[Items listed in a dataset]

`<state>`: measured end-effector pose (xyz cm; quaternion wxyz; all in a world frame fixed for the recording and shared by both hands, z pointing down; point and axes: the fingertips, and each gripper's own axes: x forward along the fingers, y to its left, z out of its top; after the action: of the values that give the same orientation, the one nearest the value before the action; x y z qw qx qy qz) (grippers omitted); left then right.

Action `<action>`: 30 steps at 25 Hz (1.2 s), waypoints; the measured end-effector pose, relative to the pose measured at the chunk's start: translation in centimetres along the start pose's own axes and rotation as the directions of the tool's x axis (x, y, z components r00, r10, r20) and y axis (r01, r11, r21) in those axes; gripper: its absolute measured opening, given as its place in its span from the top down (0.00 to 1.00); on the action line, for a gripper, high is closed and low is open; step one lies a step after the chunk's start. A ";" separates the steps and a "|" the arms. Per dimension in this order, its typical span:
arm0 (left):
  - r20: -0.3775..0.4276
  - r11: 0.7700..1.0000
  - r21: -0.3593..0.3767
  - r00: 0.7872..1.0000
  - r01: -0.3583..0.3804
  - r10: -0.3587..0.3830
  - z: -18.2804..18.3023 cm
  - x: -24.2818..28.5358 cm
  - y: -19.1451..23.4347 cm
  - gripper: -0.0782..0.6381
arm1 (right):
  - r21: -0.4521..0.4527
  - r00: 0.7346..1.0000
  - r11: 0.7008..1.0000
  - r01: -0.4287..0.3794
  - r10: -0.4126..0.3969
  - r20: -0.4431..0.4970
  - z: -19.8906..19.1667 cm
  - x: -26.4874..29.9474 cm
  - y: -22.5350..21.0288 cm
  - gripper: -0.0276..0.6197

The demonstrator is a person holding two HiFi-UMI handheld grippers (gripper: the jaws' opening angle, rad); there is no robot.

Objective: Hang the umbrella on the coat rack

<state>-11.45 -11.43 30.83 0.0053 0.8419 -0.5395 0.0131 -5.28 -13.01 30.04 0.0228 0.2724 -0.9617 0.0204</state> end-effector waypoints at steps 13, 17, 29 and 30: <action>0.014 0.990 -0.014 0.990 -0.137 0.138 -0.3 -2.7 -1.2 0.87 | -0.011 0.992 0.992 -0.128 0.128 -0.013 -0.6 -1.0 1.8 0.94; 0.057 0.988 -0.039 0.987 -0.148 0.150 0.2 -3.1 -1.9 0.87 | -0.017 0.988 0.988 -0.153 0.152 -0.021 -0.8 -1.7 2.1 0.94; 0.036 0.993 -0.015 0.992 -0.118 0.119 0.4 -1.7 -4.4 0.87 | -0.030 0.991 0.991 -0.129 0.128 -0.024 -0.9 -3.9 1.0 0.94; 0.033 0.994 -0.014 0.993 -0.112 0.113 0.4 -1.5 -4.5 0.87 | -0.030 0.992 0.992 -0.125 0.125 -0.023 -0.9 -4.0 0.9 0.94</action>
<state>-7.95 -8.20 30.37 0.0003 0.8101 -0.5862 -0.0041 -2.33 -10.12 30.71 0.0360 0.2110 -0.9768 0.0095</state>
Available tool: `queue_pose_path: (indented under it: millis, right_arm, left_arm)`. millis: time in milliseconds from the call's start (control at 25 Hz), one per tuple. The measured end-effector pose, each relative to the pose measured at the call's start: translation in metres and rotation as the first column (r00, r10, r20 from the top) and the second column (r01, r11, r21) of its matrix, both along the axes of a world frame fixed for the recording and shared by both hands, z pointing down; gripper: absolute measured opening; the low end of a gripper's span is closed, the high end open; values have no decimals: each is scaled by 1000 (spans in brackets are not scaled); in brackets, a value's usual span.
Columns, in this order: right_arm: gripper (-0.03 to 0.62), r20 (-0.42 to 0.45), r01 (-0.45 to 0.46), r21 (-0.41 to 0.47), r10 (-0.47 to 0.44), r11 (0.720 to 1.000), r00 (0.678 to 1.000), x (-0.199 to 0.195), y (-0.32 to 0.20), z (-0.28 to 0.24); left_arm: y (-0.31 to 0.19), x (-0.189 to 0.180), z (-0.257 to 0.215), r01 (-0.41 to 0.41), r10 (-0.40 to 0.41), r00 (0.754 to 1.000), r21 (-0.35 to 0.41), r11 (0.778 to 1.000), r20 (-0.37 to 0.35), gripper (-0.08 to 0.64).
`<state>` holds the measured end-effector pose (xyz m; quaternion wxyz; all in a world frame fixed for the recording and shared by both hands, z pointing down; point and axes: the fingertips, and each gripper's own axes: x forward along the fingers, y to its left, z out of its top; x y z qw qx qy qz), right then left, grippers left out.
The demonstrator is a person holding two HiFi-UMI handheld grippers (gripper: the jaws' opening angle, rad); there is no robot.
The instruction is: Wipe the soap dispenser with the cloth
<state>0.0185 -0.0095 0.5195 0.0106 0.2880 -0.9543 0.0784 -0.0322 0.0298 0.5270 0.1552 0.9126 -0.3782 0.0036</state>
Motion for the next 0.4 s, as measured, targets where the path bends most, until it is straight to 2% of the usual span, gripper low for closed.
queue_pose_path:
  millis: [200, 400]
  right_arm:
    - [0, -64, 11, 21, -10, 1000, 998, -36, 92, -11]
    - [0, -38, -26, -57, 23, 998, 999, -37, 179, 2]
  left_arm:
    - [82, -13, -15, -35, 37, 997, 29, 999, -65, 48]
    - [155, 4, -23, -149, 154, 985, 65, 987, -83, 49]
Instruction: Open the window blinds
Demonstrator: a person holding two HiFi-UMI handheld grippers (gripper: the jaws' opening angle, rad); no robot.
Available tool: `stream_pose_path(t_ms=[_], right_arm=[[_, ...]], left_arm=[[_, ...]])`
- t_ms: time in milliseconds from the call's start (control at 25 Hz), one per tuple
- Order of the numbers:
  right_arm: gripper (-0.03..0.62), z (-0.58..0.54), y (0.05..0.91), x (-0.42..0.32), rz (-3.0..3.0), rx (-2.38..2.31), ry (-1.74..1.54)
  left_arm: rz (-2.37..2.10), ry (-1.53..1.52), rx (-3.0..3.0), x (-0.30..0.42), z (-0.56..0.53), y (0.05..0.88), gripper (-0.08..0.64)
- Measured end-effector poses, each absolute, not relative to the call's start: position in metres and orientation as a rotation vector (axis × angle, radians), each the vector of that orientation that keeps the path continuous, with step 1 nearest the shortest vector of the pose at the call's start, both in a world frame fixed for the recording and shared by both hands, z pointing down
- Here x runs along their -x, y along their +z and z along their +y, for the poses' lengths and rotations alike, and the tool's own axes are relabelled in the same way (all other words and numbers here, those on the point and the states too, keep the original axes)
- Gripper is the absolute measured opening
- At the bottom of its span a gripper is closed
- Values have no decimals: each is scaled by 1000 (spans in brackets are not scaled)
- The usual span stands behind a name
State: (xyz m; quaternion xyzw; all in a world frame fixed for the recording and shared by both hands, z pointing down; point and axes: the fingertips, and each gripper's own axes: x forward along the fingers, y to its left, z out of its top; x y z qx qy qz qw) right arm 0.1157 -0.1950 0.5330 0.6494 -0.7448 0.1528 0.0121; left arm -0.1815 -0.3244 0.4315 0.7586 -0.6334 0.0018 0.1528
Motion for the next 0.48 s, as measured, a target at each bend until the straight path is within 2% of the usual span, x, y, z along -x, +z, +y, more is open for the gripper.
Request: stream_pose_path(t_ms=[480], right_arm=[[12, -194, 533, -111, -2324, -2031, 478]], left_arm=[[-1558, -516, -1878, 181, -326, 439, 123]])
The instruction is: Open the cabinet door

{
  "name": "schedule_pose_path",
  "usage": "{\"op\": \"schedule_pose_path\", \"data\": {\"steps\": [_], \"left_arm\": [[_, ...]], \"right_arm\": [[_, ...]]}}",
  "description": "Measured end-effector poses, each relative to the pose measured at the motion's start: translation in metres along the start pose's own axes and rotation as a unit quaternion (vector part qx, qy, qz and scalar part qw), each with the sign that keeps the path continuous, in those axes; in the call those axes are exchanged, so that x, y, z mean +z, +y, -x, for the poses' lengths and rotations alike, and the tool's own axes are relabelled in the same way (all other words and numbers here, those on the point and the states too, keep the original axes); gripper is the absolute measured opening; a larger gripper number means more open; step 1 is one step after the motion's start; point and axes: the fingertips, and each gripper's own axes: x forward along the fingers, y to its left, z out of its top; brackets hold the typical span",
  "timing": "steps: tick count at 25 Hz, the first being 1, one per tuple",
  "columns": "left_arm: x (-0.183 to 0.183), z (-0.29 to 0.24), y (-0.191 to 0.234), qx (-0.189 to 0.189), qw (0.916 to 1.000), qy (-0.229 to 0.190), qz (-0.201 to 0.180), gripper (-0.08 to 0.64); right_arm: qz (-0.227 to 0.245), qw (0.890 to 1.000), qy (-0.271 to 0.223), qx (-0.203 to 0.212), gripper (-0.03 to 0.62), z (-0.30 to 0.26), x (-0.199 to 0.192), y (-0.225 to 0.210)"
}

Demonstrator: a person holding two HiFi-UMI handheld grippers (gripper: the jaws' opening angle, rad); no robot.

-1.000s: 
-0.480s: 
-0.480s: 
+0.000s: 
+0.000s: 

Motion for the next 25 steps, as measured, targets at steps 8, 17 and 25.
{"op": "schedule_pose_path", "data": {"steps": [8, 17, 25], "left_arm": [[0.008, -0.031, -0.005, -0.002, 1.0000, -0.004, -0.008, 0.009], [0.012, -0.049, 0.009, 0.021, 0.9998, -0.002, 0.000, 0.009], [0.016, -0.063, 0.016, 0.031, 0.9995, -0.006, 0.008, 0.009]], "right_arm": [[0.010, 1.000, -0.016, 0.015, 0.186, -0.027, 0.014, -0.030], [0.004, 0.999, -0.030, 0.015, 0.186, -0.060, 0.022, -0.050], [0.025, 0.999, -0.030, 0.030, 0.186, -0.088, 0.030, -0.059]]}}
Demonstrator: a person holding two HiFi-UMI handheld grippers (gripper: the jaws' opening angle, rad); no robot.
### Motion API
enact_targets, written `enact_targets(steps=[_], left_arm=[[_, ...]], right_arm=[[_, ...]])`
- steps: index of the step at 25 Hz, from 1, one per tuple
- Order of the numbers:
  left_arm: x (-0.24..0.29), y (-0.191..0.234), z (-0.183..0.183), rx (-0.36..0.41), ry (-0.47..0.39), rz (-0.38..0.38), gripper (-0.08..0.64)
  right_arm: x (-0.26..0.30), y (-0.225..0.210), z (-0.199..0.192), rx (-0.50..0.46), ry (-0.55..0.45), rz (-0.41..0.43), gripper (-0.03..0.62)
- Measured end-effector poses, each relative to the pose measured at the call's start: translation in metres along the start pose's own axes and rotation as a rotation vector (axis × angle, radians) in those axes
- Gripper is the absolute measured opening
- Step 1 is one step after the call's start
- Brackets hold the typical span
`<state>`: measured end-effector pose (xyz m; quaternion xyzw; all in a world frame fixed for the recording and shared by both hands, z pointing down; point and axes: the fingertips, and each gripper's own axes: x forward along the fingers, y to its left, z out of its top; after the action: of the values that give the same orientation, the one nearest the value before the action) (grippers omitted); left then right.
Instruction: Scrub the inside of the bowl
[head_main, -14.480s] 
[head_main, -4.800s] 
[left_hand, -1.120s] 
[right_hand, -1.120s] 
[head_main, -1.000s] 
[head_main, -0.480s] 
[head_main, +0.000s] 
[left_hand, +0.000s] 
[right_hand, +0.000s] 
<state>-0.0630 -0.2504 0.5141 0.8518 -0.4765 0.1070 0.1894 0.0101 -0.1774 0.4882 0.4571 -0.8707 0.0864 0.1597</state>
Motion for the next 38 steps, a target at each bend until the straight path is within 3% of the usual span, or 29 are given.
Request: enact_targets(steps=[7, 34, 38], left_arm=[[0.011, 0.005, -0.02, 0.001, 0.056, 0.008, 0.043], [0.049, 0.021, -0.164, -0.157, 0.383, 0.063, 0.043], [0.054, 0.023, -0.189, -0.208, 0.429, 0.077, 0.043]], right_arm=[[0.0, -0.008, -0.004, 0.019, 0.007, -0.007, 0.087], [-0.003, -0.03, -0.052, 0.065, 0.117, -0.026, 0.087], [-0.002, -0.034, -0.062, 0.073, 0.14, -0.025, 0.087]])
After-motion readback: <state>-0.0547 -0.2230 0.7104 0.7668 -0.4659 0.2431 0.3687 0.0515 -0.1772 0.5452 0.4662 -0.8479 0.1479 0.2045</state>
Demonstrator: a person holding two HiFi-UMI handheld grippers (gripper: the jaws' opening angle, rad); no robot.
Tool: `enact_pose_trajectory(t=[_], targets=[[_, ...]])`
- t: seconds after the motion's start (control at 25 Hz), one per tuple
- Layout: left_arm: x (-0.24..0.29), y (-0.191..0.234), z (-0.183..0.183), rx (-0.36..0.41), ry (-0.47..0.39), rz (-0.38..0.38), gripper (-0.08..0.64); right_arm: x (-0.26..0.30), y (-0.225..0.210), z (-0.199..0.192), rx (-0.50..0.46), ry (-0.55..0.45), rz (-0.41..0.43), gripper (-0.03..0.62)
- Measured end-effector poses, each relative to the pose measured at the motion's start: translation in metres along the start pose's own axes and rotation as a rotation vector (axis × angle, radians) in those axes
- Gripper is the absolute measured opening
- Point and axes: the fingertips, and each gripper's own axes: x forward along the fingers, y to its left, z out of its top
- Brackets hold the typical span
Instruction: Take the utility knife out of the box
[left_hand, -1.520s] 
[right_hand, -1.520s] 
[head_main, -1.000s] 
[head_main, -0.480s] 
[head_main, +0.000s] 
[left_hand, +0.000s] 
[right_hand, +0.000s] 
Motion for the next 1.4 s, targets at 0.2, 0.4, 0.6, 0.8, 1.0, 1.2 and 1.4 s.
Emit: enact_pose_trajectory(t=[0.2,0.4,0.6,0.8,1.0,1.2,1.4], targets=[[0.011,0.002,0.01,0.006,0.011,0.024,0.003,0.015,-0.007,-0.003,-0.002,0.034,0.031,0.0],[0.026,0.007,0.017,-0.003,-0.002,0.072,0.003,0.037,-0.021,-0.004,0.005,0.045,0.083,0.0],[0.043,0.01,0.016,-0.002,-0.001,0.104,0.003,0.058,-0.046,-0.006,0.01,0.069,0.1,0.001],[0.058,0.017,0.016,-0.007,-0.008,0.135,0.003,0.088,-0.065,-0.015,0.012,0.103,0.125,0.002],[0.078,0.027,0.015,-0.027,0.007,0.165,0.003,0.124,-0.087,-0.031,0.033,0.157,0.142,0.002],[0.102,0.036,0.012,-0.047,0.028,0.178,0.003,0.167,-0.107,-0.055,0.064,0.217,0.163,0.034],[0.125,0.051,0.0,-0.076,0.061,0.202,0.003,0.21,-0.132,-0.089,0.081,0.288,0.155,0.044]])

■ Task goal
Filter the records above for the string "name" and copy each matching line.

■ Response box
- The usual span stands behind a name
  "name": "schedule_pose_path",

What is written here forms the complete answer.